As cartas de Getúlio, quase sempre curtas, são um desfile de lamentos e encomendas. Em tom rabugento, ele se queixa da demora na chegada de charutos, barbitúricos, camisas, cuecas, sementes de plantas, revistas de palavras cruzadas, cartas e visitantes. Em respostas extensas e minuciosas, Alzira relata as providências tomadas para que nada ficasse sem atendimento ou solução. Sem que se interrompa a enxurrada de solicitações prosaicas, vai aumentando progressivamente a demanda por notícias sobre os bastidores do quadro político até que, numa carta datada de 1º de novembro de 1946, seja ultrapassado o ponto de não retorno. “Minha filha (Rapariguinha)”, lê-se na primeira linha, que fundiu pela única vez as duas formas de tratamento usadas pelo remetente. O restante da mensagem avisa, em linguagem codificada, que chegara ao fim a procissão de dúvidas, incertezas e interrogações, invariavelmente rebatidas por Alzirinha com argumentos poderosos, observações irônicas e sugestões sensatas. O gaúcho que se antecipava a aliados ou inimigos na adivinhação da mudança dos ventos entendera que era hora de regressar pelo caminho das urnas ao coração do poder alcançado, vinte anos antes, pelo atalho da insurreição armada.
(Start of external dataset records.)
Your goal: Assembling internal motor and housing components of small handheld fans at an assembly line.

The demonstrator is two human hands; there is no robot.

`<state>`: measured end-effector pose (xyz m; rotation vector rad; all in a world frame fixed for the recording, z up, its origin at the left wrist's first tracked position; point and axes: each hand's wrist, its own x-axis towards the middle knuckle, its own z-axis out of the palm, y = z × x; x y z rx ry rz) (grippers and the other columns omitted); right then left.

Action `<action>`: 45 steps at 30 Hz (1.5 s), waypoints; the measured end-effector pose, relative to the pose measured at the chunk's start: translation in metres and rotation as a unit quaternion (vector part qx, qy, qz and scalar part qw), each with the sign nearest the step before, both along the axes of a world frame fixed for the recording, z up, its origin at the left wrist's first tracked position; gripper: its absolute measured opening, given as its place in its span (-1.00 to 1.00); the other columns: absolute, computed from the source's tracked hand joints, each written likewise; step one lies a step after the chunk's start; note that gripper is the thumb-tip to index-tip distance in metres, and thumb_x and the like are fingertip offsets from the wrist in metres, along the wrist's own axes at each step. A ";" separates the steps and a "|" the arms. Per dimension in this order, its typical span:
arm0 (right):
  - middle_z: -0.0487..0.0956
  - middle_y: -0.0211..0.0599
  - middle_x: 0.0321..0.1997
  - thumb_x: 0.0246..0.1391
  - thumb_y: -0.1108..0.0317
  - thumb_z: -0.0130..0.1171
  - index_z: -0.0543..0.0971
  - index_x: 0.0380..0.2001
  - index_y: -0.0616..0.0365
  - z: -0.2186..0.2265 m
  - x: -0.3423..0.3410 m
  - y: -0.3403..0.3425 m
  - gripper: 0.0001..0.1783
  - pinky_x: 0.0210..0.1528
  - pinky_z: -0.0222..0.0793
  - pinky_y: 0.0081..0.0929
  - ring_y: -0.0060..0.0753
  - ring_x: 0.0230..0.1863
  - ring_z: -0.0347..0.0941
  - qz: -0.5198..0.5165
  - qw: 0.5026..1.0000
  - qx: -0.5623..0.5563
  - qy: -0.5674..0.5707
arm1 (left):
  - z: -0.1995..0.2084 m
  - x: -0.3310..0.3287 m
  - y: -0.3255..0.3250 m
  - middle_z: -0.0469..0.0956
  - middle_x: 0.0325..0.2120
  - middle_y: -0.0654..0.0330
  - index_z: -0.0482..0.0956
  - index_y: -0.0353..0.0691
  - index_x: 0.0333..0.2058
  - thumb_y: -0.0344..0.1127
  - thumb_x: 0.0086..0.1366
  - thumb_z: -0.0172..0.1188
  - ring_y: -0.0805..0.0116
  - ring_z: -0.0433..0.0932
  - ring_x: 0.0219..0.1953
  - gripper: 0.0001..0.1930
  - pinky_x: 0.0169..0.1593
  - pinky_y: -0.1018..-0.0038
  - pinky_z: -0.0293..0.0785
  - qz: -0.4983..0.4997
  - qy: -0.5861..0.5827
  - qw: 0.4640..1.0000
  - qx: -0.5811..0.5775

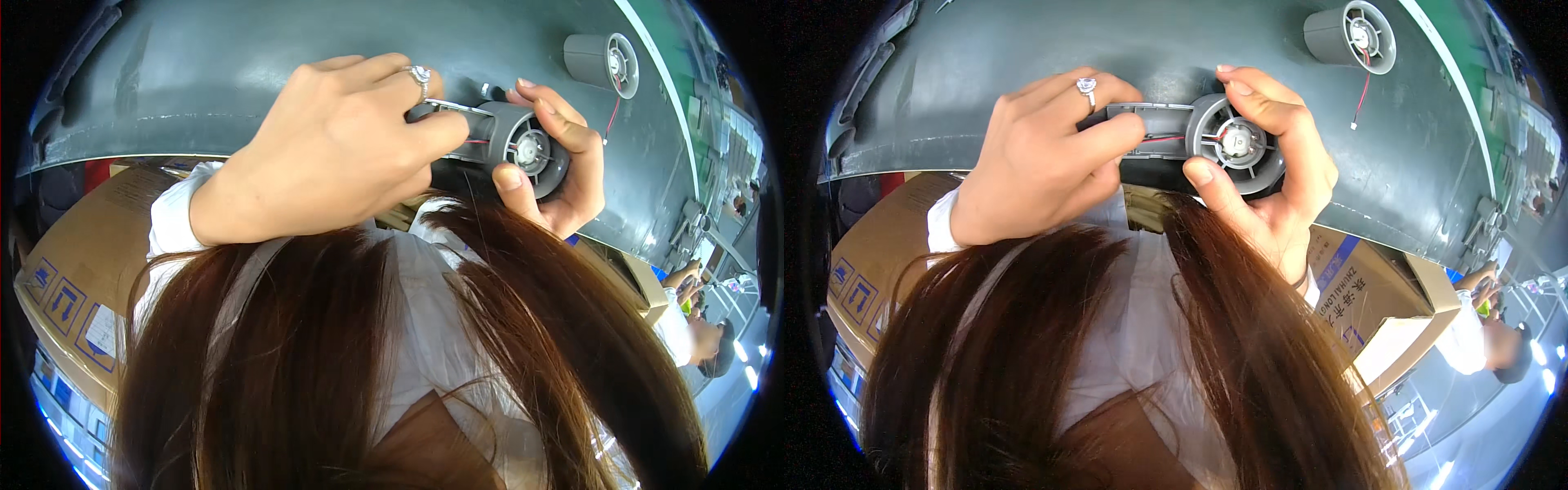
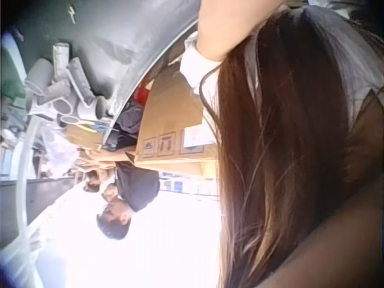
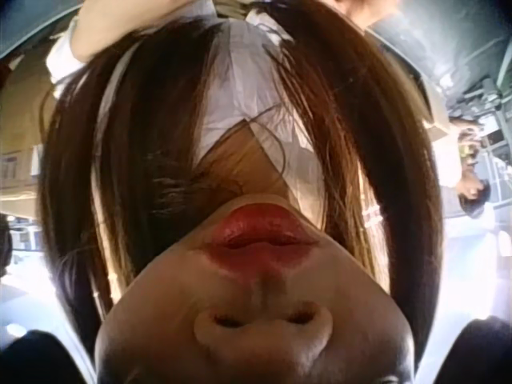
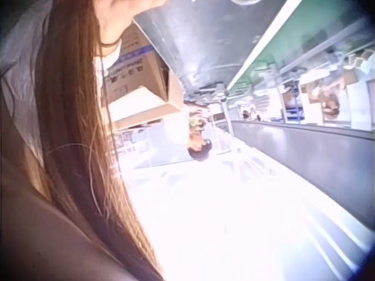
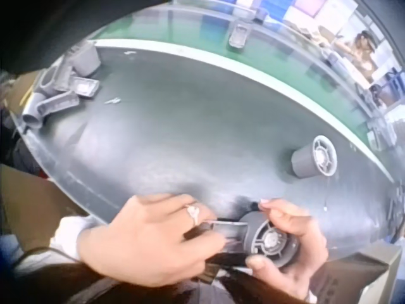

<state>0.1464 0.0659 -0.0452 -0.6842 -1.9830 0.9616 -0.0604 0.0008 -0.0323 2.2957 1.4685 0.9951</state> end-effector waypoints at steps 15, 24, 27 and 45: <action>0.53 -0.18 -0.30 -0.45 0.32 0.37 0.47 -0.23 0.24 -0.001 -0.008 0.002 -0.43 -0.29 0.43 -0.39 -0.17 -0.34 0.49 -0.070 0.991 0.104 -0.042 | 0.003 -0.017 0.011 0.49 -0.45 0.19 0.49 -0.12 -0.40 -0.41 -0.04 0.19 0.17 0.47 -0.59 -0.84 -0.53 0.31 0.37 -0.096 0.040 0.993 -0.054; 0.53 -0.09 -0.21 -0.42 0.34 0.40 0.41 -0.13 0.32 0.003 0.001 -0.004 -0.33 -0.18 0.45 -0.42 -0.19 -0.27 0.54 -0.089 0.989 0.079 -0.083 | 0.015 -0.019 0.022 0.39 -0.60 0.16 0.45 -0.21 -0.52 -0.45 -0.09 0.13 0.13 0.38 -0.64 -0.91 -0.56 0.27 0.28 -0.091 0.031 0.991 -0.091; 0.54 -0.06 -0.20 -0.35 0.31 0.45 0.39 -0.06 0.33 0.003 0.005 -0.010 -0.28 -0.17 0.46 -0.39 -0.16 -0.23 0.55 -0.125 0.987 0.071 -0.070 | 0.028 -0.026 0.034 0.38 -0.66 0.11 0.44 -0.21 -0.54 -0.42 -0.05 0.12 0.09 0.44 -0.60 -0.95 -0.53 0.26 0.33 -0.083 0.038 0.990 -0.107; 0.53 -0.05 -0.17 -0.21 0.47 0.33 0.51 -0.22 0.28 0.004 0.005 -0.012 -0.61 -0.22 0.47 -0.38 -0.06 -0.23 0.53 -0.126 0.988 0.078 -0.046 | -0.013 -0.237 0.295 0.59 -0.43 -0.11 0.60 -0.32 -0.43 -0.22 0.11 0.07 -0.10 0.57 -0.30 -0.73 -0.17 0.11 0.45 0.533 0.038 0.843 0.068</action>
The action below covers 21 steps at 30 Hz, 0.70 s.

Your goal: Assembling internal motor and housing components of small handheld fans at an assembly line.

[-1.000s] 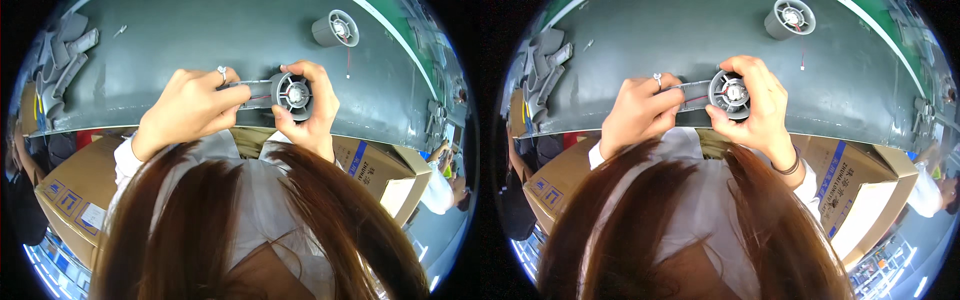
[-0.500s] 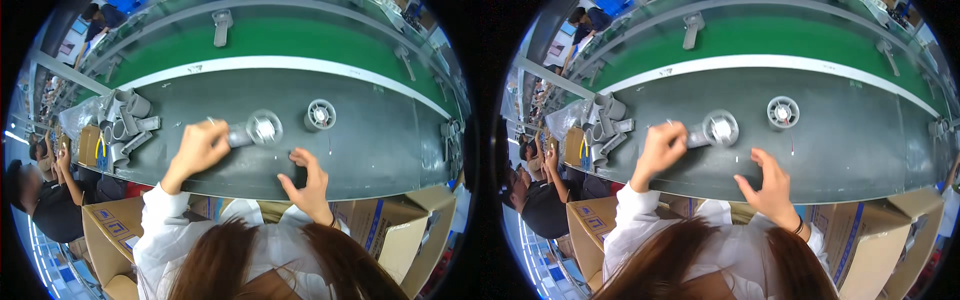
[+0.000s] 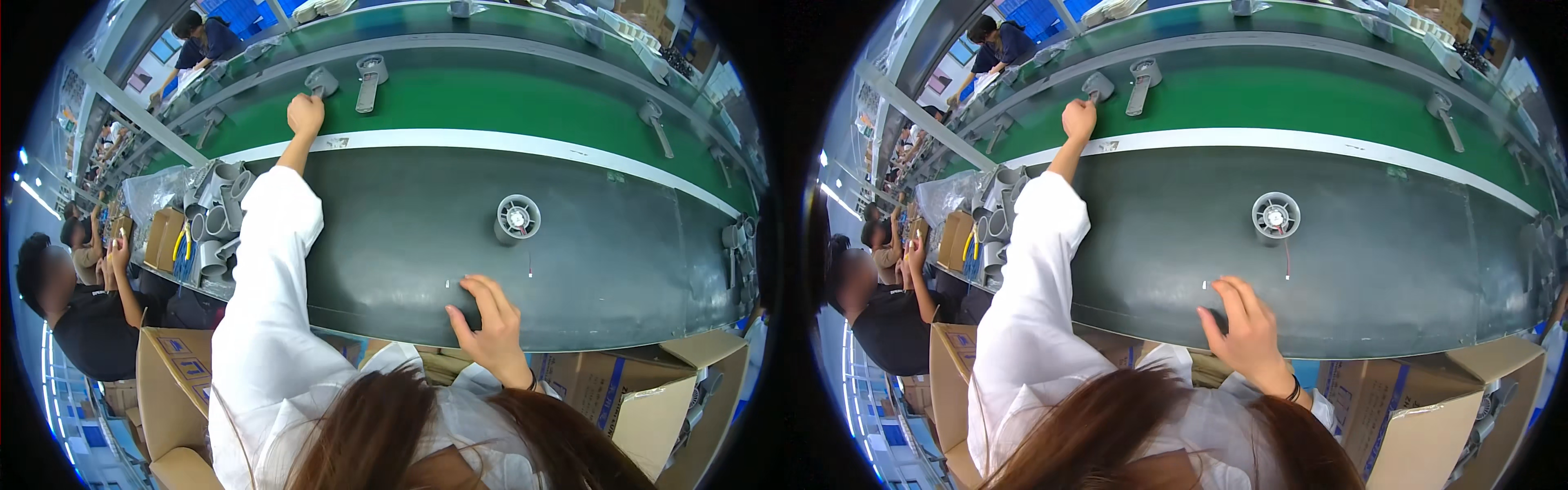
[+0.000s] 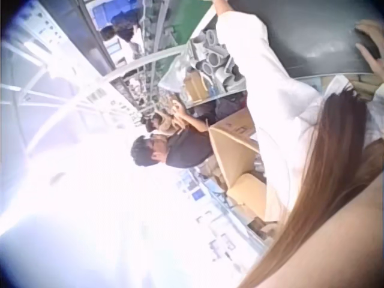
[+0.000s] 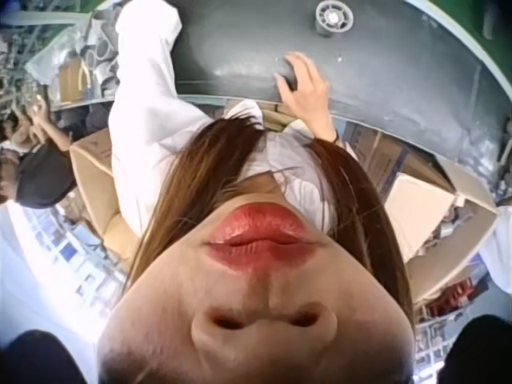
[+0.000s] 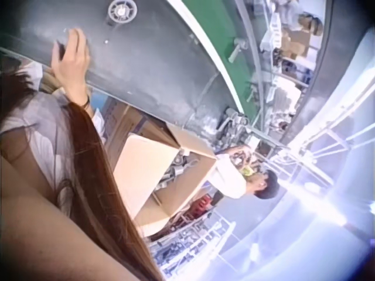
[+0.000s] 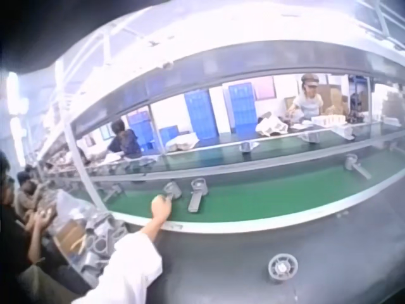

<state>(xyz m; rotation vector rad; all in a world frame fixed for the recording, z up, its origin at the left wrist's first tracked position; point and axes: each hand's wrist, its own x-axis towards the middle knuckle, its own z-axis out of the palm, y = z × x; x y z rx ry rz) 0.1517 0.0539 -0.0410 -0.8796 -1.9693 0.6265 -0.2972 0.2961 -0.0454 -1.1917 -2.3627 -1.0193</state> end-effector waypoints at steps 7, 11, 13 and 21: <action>0.54 -0.01 -0.12 -0.21 0.56 0.27 0.52 -0.22 0.31 -0.002 0.000 -0.004 -0.64 -0.10 0.44 -0.37 -0.07 -0.16 0.53 -0.035 0.998 0.032 0.049 | 0.019 -0.028 0.000 0.50 -0.25 -0.22 0.57 -0.31 -0.29 -0.28 0.06 0.11 -0.17 0.48 -0.12 -0.73 -0.09 0.11 0.43 0.012 0.174 0.981 0.089; 0.53 0.02 -0.06 -0.18 0.61 0.22 0.52 -0.21 0.31 -0.002 0.010 -0.005 -0.65 0.06 0.35 -0.24 -0.02 -0.05 0.49 -0.092 0.986 0.110 0.084 | 0.079 -0.042 -0.047 0.54 -0.28 -0.17 0.60 -0.27 -0.30 -0.31 -0.01 0.15 -0.13 0.52 -0.17 -0.73 -0.12 0.14 0.45 -0.024 0.186 0.982 -0.034; 0.47 0.07 0.03 -0.16 0.62 0.19 0.50 -0.18 0.31 0.009 0.019 0.003 -0.64 0.15 0.25 -0.17 0.02 0.07 0.41 -0.127 0.981 0.138 0.051 | 0.115 -0.043 -0.078 0.59 -0.38 -0.05 0.63 -0.22 -0.30 -0.34 -0.08 0.21 0.03 0.59 -0.32 -0.71 -0.22 0.23 0.50 -0.217 0.089 0.939 -0.253; 0.14 0.00 0.33 -0.12 0.43 0.27 0.37 0.11 0.15 0.059 0.019 0.054 -0.36 0.28 0.03 -0.14 0.07 0.32 0.07 -0.181 0.979 0.069 -0.069 | 0.131 -0.012 -0.194 0.57 -0.24 -0.01 0.55 -0.20 -0.10 -0.30 -0.14 0.37 0.07 0.55 -0.17 -0.48 -0.09 0.31 0.46 -0.200 0.092 0.831 -0.510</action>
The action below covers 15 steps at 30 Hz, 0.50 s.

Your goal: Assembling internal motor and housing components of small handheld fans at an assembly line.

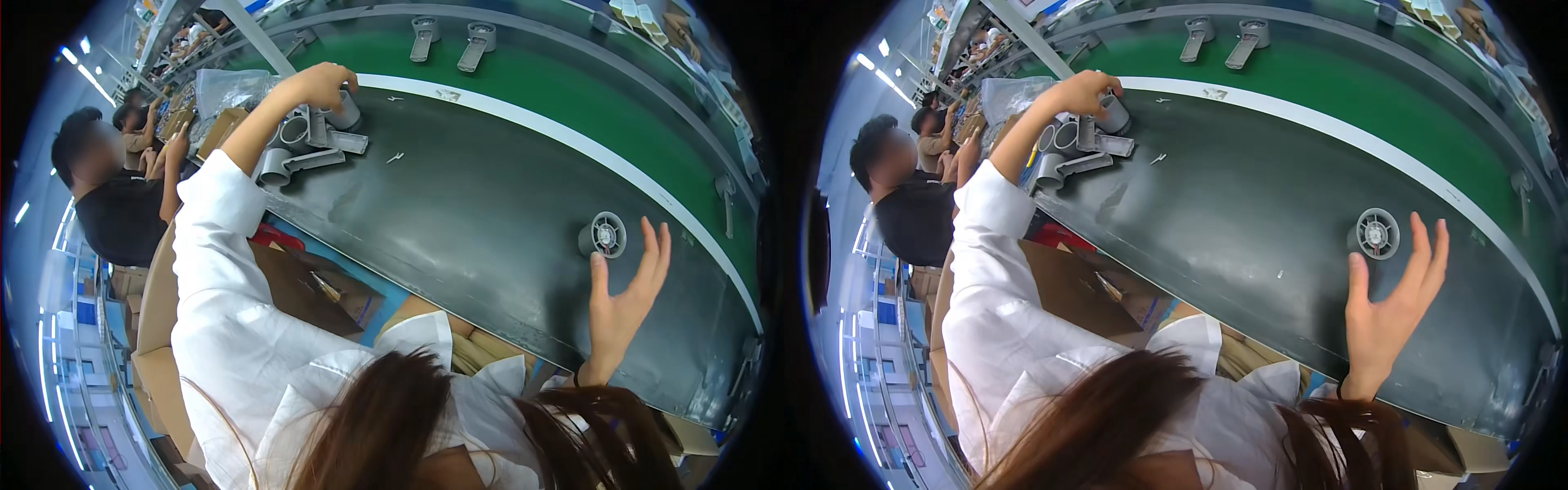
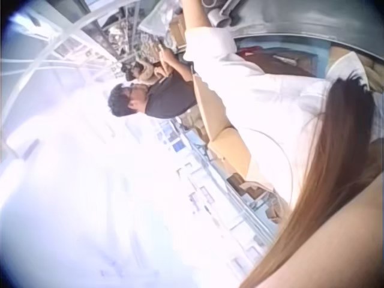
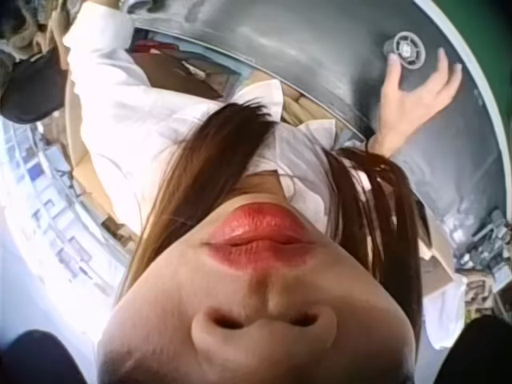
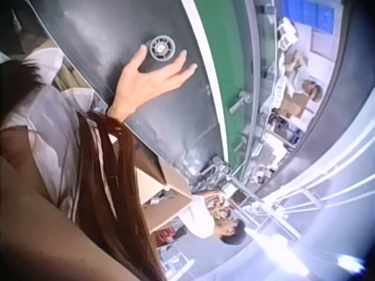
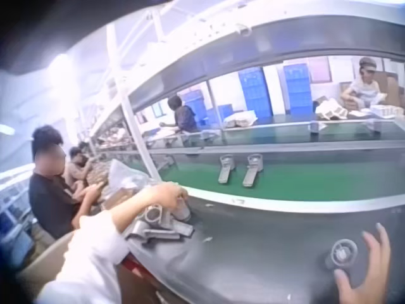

“Tenho pena sempre que sou forçado a sobrecarregar-te com novas incumbências, além das que já tens e não devem ser abandonadas”, ressalva Getúlio na carta que seria o marco zero do caminho que o devolveria ao Catete. “É difícil, porém, encontrar uma pessoa em que eu possa confiar tão completamente como em ti.” Admiravelmente ubíqua, Alzira continuou suprindo o pai exigente, seguiu gerenciando a casa que dividia com o marido, a filha e a mãe (Darcy permanecera no Rio quando o ditador deposto partiu) e assumiu o comando dos trabalhos de parto da campanha eleitoral que ajudara a conceber. Antes daquela carta, ela era a Ação a serviço do Pensamento alojado numa estância gaúcha. Nos meses seguintes, o desempenho da estrategista onipresente e sagaz fundiria numa só entidade o veterano político que pensava e a jovem ativista que fazia. Esse fenômeno fez de Alzira uma das raríssimas personagens capazes de repreender o líder que passou a maior parte da vida dando ordens. “Vejo que nossas ondas não estão sintonizando em absoluto”, comunicou Rapariguinha em novembro de 1950 ao presidente eleito. “De modo que em vez de notícias hoje quero te falar de consciência a consciência para ver se posso continuar trabalhando, ou se é melhor largar o fio, que consegui retomar a duras penas.”
Eis aí, aliás, um dos prazeres adicionais proporcionados pela copiosa correspondência. Volta ao Poder deposita o leitor num Brasil que, embora atormentado por manifestações de primitivismo, abriga homens e mulheres que assumem ares de estadistas se confrontados com seus sucessores em circulação no século XXI. No país exumado pelo livro, a língua portuguesa é tratada com carinho e respeito. Personagens históricos são identificados por apelidos que ironizam sem machucar (o presidente Eurico Dutra, por exemplo, é o Grão de Bico). As frequentes queixas de Getúlio sobre a falta de dinheiro desmoralizam a falácia segundo a qual a corrupção aportou nestas paragens com as primeiras caravelas. Os manuscritos trocados por Getúlio e Alzira Vargas exibem convincentes manifestações ao Brasil e reafirmam que a honradez não é incompatível com a atividade política — ainda que a oposição mais tarde buscasse vincular Vargas ao proverbial “mar de lama”. Não faz tanto tempo assim, quem diria, era possível ser presidente da República e honesto.